- INFORMATION PROVIDED:
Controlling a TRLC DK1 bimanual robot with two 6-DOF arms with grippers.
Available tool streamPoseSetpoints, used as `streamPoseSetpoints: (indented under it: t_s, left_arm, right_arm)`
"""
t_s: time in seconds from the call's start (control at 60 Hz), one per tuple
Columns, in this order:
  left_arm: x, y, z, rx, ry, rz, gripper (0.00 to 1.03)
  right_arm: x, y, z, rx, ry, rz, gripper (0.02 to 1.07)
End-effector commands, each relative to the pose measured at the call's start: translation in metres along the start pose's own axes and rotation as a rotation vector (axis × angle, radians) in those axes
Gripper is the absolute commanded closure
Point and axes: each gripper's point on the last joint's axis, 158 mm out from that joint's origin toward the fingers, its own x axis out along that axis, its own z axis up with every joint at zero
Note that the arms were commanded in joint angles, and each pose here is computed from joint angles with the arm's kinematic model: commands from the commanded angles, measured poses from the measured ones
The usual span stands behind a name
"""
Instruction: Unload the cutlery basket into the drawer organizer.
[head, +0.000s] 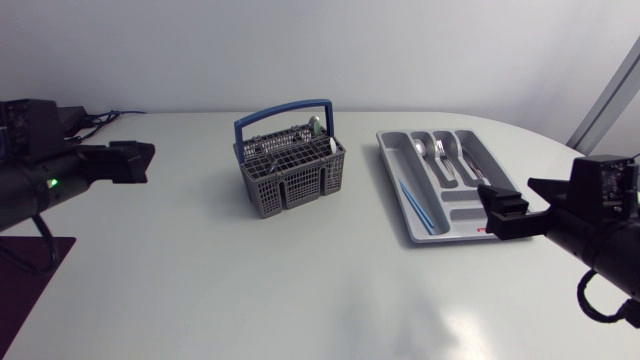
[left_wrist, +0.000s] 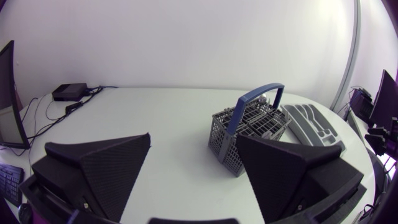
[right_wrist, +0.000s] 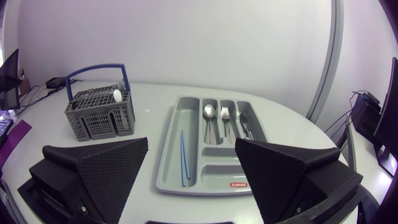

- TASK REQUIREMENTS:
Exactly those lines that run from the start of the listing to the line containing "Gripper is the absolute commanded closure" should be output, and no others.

- SOLUTION TO THE PROBLEM:
Controlling a TRLC DK1 bimanual robot with two 6-DOF arms with grippers.
Available tool streamPoseSetpoints, used as `streamPoseSetpoints: (indented under it: t_s, left_arm, right_arm)`
"""
t_s: time in seconds from the call's start (control at 60 Hz), one per tuple
Columns, in this order:
  left_arm: x, y, z, rx, ry, rz, gripper (0.00 to 1.03)
  right_arm: x, y, z, rx, ry, rz, gripper (0.02 to 1.07)
End-effector commands, each relative to the pose measured at the call's start: translation in metres along the start pose's own axes and rotation as a rotation vector (axis × angle, radians) in those axes
Gripper is the absolute commanded closure

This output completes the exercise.